Believing these toxic thoughts meant that I was acting on them too, which in turn only made the belief on those thoughtsstronger. They would tell me “I told ya so,” then the cycle would continue. 

I wouldn’t even keep talking to someone who was nice. 

Nice people freaked me out. If I talked to someone who was kind, I’d get weirded out and I’d bounce. Consciously, I thought there was something wrong with them, but now I know in my subconscious mind that those thoughts of not deserving anyone nice were driving my behavior.

I’d cancel dates instead of giving them a chance. 

Even if I was able to talk myself into going on a date with someone who was nice, I’d end up canceling it. The thought process that went through my mind was that the person wasn’t right for me when really it was that my negative thoughts of myself were poisoning things.

I’d freak out at the idea that someone liked me. 

Once in a while, I’d get to a point where someone actually had feelings for me. At this point, I’d freak out and not know how to handle it. Again, at the time my logical thoughts told me something like “he isn’t the one,” whereas the truth of the matter was that I was scared AF.

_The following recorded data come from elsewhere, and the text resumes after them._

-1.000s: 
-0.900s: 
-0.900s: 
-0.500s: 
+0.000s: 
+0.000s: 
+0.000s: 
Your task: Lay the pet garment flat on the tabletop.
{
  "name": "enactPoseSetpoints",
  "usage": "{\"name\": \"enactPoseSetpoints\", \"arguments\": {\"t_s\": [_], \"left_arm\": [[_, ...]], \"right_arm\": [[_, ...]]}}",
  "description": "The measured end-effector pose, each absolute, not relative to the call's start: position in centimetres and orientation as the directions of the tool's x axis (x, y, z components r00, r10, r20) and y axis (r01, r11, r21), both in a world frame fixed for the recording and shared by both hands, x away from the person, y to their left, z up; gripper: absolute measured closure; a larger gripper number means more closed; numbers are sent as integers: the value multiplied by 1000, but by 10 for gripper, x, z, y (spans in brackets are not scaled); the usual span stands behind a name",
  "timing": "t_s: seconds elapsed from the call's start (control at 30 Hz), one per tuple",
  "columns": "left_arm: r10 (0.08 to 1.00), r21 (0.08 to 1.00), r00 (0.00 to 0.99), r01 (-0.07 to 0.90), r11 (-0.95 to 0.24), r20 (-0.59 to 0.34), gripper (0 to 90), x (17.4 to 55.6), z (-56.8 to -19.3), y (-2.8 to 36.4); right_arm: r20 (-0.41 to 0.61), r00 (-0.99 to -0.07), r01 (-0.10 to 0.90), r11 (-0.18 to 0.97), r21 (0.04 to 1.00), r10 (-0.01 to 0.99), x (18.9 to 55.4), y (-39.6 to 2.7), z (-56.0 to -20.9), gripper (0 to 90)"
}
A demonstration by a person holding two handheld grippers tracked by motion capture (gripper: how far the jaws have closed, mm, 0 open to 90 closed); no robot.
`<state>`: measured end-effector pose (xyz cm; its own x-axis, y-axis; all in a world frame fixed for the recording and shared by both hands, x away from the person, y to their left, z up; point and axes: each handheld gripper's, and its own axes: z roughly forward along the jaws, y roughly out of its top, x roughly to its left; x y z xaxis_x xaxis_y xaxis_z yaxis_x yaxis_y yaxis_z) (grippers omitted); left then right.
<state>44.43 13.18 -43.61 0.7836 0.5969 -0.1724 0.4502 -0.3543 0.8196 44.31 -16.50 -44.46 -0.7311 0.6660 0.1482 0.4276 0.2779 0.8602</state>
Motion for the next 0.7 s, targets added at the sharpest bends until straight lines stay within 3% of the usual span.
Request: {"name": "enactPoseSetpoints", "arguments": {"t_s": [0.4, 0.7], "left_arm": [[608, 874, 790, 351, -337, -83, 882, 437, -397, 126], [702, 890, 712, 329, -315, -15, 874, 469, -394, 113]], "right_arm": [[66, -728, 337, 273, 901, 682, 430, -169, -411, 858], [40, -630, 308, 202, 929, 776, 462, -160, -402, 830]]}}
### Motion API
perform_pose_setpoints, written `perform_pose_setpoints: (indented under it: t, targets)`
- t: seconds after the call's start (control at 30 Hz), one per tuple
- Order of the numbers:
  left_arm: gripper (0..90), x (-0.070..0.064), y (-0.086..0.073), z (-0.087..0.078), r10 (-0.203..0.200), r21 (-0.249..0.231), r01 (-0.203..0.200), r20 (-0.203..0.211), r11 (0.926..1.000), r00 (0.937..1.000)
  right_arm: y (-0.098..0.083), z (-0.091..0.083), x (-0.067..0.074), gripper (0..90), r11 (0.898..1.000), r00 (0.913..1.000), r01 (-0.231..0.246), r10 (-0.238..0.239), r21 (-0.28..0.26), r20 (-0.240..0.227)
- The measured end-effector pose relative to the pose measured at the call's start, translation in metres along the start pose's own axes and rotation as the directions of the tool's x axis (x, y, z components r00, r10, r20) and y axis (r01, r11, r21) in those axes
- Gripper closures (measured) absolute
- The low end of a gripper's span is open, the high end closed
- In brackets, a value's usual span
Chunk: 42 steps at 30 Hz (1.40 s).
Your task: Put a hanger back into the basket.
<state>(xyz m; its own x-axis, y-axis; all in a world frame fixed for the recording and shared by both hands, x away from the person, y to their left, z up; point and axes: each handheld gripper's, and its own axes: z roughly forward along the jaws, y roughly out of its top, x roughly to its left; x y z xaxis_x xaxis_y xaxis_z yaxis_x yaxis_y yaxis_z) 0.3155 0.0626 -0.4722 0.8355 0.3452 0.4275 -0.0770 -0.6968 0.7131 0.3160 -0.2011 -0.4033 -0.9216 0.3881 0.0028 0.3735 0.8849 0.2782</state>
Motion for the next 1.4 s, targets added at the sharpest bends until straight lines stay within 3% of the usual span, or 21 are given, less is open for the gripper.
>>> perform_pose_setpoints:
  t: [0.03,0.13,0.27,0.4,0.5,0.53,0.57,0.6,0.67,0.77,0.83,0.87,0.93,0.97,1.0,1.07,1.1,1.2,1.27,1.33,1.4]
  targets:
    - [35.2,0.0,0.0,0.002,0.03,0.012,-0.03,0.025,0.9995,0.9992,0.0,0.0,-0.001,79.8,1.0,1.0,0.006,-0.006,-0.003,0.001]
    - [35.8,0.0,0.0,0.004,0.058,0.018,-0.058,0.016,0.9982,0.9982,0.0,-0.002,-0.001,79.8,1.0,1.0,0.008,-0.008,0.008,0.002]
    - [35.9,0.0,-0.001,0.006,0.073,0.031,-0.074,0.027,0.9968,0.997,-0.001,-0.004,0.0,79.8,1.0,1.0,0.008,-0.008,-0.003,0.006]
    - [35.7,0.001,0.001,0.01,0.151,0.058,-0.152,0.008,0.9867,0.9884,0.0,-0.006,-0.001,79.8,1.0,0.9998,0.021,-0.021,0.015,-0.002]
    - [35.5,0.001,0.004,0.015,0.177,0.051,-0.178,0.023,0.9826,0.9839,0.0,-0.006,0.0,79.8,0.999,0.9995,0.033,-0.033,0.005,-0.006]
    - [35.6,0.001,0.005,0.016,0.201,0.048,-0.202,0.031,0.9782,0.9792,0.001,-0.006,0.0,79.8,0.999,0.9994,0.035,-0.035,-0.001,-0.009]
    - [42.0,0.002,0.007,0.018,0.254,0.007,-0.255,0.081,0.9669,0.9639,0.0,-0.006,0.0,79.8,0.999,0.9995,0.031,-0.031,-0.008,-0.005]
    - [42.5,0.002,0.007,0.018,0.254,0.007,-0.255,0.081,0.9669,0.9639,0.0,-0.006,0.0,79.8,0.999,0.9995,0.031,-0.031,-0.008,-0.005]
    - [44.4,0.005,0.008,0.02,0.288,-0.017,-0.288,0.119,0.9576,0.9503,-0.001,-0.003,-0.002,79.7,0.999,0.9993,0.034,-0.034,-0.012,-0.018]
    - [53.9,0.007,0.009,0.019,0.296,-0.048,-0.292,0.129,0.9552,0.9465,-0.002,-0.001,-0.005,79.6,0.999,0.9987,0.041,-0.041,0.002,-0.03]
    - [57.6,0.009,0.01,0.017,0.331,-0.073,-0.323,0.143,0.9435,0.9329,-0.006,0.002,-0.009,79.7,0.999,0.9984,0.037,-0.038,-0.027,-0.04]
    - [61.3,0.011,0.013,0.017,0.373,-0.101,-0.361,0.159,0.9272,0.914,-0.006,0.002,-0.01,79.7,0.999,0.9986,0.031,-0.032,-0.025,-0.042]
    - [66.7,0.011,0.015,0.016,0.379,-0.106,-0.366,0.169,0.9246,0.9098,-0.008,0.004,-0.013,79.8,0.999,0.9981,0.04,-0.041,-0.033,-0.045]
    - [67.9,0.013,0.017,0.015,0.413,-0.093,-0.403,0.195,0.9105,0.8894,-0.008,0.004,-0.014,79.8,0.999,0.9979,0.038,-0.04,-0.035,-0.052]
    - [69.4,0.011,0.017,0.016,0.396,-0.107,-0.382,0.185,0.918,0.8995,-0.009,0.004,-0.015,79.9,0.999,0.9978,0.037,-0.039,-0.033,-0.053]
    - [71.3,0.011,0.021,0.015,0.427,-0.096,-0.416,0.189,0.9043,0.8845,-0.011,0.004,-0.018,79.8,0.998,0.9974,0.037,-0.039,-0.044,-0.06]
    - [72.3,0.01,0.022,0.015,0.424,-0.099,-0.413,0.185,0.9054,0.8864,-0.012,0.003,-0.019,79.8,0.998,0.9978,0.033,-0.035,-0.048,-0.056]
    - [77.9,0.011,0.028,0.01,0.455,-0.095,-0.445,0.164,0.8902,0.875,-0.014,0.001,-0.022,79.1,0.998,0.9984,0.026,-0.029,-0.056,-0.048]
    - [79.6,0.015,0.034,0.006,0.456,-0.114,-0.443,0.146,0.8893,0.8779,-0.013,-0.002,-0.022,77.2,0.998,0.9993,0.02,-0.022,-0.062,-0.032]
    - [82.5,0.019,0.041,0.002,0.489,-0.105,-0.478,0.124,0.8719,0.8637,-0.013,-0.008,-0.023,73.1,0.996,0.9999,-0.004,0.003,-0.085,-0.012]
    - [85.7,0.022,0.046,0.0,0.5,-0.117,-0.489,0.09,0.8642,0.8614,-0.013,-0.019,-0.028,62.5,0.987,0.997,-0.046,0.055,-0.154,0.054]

I kept wondering why I was single.

I’d be devastated at the fact that I was single. I’d be self-pitying and couldn’t figure out why it just kept not working out for me. It’s (almost) humorous to think in hindsight how obvious it was, but I just couldn’t see reality. The truth of the matter was that I was single because I was letting those thoughts dictate how my life was run.

I was comparing myself to other people. 

My self-pity worsened when I looked at my lack of relationships then looked at other people’s seemingly budding love lives. I compared my insides to their outsides, wondering what the heck was going on. Obviously, comparisons weren’t helpful in any way, but it didn’t stop me from doing it.

My self-esteem was low and I didn’t even know. 

Self-esteem is an inside job. It requires challenging those thoughts and being able to do things in spite of whatever garbage my mind spews at me. Unfortunately, I couldn’t do that. My self-esteem was impacted this whole time by me doubting and believing lies my mind told me. As a result of all the rhetoric, I didn’t believe in myself.

Now, things are better. 

I may not have a perfect mind or life but at least I’m now not acting on the voices that come up in my mind. I’m actually able to challenge them when they come up. I use skills that tell me to challenge these negative thoughts and create new ones. My new thoughts are a lot nicer and they allow me to put myself out there, resulting in a better dating life.

The voices aren’t gone but they’re a lot quieter. 

Just because things are better doesn’t mean that the voices have magically disappeared. Rather, the voices are there, they’re just a bit quieter. Instead of screaming at me, they mostly whisper. They’re still annoying as all hell but I don’t allow them to take the wheel and drive. Rather I insist to them that I’m a whole person, worthy of love, who also deserves a nice partner. This is the truth.